§ DATA FOR THIS EXERCISE:
══════════════════════════════

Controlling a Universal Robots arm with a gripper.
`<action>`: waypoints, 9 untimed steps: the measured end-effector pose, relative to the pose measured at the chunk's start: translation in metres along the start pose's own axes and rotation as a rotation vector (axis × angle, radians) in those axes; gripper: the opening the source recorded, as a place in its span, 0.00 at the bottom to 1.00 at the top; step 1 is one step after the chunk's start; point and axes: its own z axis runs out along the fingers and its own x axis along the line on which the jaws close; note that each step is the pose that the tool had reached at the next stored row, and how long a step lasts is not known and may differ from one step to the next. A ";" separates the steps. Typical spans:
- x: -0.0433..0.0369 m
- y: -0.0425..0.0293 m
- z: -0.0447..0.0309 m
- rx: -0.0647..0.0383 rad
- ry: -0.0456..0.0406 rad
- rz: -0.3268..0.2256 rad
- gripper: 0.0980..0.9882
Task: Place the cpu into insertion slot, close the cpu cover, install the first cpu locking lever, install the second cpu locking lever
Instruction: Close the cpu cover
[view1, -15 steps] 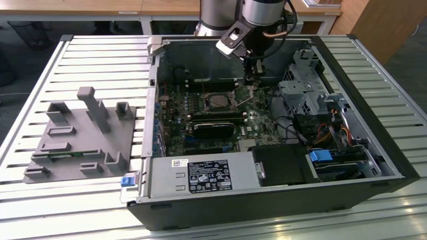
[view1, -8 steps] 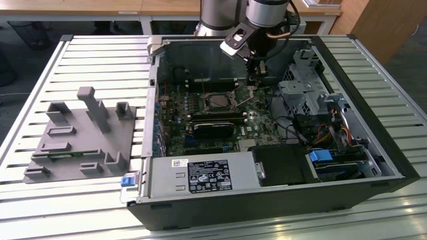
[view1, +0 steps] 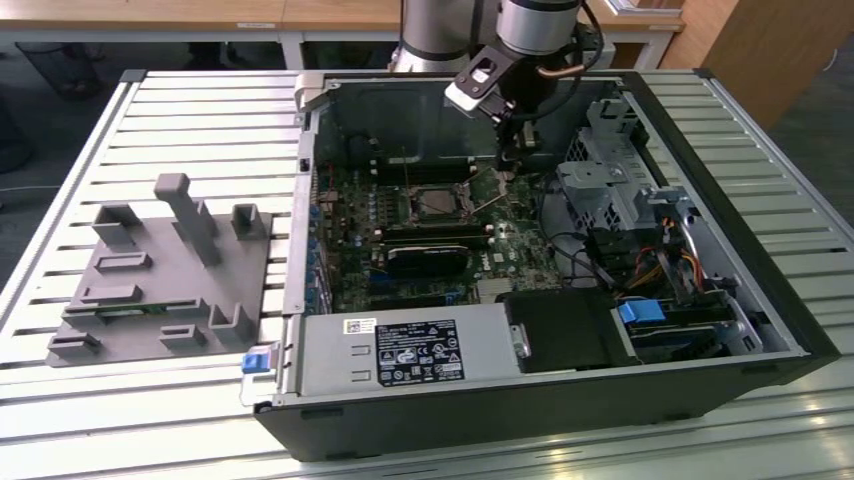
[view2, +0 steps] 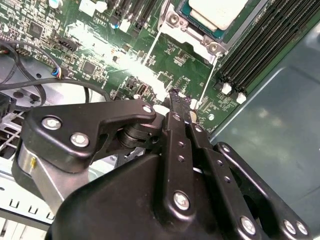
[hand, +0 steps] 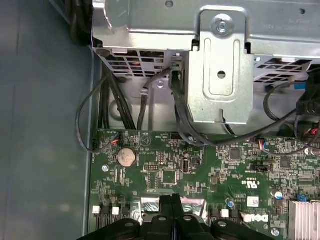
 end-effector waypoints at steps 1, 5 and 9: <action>0.0007 0.0008 0.0004 0.000 0.0000 0.000 0.03; 0.0022 0.0038 0.0025 0.000 0.0000 0.000 0.03; 0.0022 0.0069 0.0039 0.001 -0.0003 0.000 0.03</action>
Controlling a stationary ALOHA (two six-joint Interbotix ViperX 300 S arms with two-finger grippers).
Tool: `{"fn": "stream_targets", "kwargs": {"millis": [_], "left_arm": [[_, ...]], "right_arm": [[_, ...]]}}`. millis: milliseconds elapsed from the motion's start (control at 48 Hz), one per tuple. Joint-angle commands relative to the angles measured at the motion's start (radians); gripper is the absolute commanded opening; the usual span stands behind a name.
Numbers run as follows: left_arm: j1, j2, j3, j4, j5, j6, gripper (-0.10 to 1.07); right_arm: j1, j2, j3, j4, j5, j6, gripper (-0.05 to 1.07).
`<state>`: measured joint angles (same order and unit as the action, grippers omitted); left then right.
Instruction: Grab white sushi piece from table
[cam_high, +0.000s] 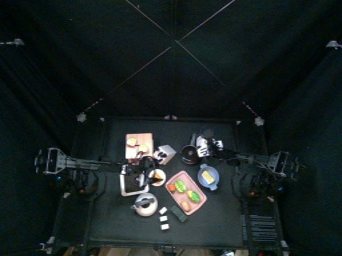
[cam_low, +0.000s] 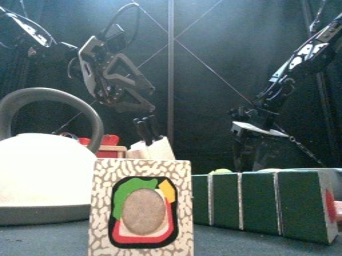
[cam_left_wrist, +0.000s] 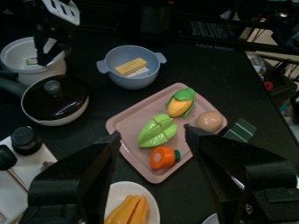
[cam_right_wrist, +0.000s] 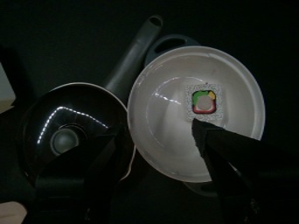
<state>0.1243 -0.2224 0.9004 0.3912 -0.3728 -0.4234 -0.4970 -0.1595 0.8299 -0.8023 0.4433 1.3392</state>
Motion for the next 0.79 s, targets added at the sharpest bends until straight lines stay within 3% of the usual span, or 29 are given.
{"fn": "stream_targets", "kwargs": {"millis": [0,167,354,542,771], "left_arm": [[-0.005,0.003,-0.009,0.017,0.011,0.002,0.94],[-0.064,0.003,-0.043,0.063,0.106,0.002,0.94],[-0.19,0.028,-0.109,0.038,0.327,-0.006,0.94],[-0.295,0.086,-0.206,-0.075,0.569,-0.015,0.94],[-0.368,0.196,-0.347,-0.265,0.772,-0.017,0.94]], "right_arm": [[0.017,-0.034,-0.023,0.002,-0.005,-0.002,0.93],[0.074,-0.081,-0.012,0.0,-0.005,-0.002,0.93],[0.118,-0.135,0.023,0.014,-0.005,0.002,0.93],[0.149,-0.178,0.064,0.025,-0.017,0.0,0.93],[0.206,-0.218,0.123,0.026,-0.057,0.011,0.93]]}}
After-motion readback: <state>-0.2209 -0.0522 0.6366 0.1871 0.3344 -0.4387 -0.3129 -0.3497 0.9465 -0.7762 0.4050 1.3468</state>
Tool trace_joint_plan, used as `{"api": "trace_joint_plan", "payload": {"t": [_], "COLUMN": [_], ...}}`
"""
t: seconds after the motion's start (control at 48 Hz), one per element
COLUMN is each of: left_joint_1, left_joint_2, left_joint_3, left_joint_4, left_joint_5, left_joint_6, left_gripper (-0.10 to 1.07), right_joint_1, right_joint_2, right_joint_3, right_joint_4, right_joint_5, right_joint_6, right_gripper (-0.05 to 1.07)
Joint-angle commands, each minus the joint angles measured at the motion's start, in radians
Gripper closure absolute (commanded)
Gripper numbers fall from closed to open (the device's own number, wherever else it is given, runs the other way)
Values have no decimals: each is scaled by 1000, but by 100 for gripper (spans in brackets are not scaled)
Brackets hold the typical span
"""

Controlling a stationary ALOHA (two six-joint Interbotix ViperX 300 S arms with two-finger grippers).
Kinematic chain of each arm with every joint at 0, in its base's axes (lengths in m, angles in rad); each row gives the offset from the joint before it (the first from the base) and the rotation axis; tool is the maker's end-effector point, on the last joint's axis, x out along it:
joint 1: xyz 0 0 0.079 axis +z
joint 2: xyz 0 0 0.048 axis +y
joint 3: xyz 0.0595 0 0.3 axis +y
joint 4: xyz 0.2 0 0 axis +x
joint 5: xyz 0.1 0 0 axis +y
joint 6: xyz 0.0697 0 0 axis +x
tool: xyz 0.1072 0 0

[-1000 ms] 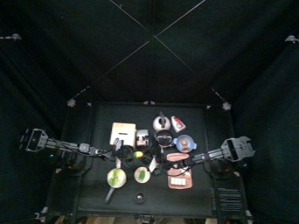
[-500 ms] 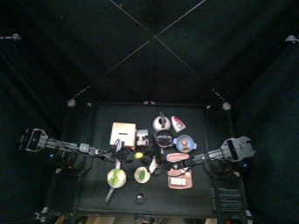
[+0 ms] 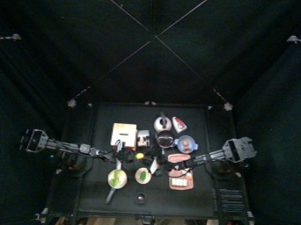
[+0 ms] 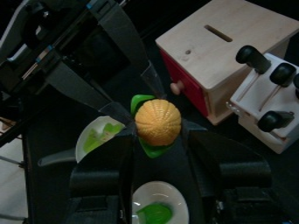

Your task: Remove corn husk

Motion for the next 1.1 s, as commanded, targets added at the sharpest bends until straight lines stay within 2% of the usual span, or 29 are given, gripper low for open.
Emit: {"api": "trace_joint_plan", "payload": {"t": [0.0, 0.188, 0.542, 1.083], "left_joint_1": [3, 8, 8, 9], "left_joint_2": [-2, -14, -61, -63], "left_joint_3": [-14, -5, 35, 55], "left_joint_4": [0, -2, -2, -2], "left_joint_5": [0, 0, -2, -2], "left_joint_6": [0, 0, 0, 2], "left_gripper": [33, 39, 39, 39], "right_joint_1": [-3, -3, 0, 2], "right_joint_2": [-18, -20, -26, -51], "right_joint_3": [-11, -2, 8, 29], "right_joint_4": [0, 8, 14, 14], "right_joint_5": [2, 3, 6, 20], "right_joint_6": [0, 0, 3, 3], "right_gripper": [43, 43, 43, 43]}}
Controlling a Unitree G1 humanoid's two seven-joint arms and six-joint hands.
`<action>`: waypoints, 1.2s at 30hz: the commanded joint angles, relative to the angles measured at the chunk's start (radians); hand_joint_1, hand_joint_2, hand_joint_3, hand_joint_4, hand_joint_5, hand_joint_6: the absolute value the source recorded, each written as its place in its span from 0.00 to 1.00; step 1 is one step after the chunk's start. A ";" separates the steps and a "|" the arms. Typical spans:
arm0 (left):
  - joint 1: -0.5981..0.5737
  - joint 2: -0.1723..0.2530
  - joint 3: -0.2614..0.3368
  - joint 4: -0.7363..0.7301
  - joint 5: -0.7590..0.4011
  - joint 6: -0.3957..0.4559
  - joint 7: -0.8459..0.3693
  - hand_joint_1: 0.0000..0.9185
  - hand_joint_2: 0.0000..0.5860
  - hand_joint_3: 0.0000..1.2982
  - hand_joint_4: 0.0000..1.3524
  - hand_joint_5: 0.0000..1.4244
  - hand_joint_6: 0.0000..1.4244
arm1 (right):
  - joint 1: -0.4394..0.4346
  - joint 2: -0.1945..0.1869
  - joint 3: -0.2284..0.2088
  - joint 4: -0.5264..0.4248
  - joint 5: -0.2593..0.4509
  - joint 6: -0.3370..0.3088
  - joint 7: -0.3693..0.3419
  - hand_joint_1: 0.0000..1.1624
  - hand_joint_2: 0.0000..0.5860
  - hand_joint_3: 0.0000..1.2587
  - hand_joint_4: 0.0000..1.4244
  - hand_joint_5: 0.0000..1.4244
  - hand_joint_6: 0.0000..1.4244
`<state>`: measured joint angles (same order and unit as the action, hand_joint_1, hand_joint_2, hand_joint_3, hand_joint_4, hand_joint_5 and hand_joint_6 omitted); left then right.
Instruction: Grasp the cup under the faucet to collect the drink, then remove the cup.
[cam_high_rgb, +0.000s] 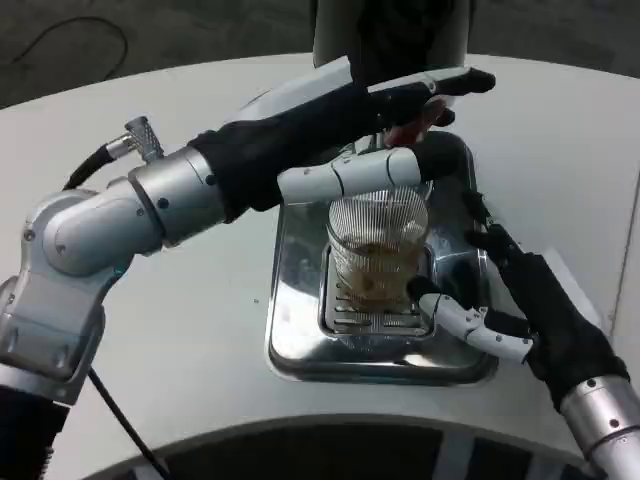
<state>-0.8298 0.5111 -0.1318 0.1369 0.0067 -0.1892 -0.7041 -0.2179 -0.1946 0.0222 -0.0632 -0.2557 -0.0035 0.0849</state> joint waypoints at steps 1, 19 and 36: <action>0.025 0.028 -0.005 0.014 0.018 0.014 -0.027 0.00 0.24 0.09 0.02 0.08 0.04 | -0.024 0.000 -0.004 0.040 0.021 -0.032 -0.013 0.57 0.42 0.03 0.01 0.06 0.00; 0.017 0.038 -0.009 0.023 0.019 0.009 -0.029 0.00 0.24 0.09 0.02 0.08 0.04 | -0.083 -0.010 0.001 0.140 0.081 -0.103 0.015 0.57 0.41 0.04 0.01 0.06 0.00; 0.002 0.031 -0.018 0.054 0.024 -0.005 -0.032 0.00 0.24 0.09 0.02 0.08 0.04 | -0.071 -0.042 0.000 0.175 0.118 -0.159 0.054 0.55 0.41 0.04 0.01 0.08 0.01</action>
<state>-0.8460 0.5299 -0.1325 0.1617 0.0037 -0.2141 -0.7125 -0.3026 -0.2294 0.0196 0.1071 -0.1443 -0.1410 0.1262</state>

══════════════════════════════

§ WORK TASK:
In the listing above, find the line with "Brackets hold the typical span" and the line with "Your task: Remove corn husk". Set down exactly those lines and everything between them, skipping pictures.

§ THE COMPLETED TASK:
Brackets hold the typical span
"""

Controlling a stationary ALOHA (two six-joint Interbotix ViperX 300 S arms with two-finger grippers).
Kinematic chain of each arm with every joint at 0, in its base's axes (lengths in m, angles in rad); each row gives the offset from the joint before it (the first from the base) and the rotation axis; tool is the maker's end-effector point, on the last joint's axis, x out along it:
joint 1: xyz 0 0 0.079 axis +z
joint 2: xyz 0 0 0.048 axis +y
joint 3: xyz 0.0595 0 0.3 axis +y
joint 4: xyz 0.2 0 0 axis +x
joint 5: xyz 0.1 0 0 axis +y
joint 6: xyz 0.0697 0 0 axis +x
tool: xyz 0.1072 0 0

[-1000 ms] 
[-500 ms] 
[+0 ms] 
[+0 ms] 

Your task: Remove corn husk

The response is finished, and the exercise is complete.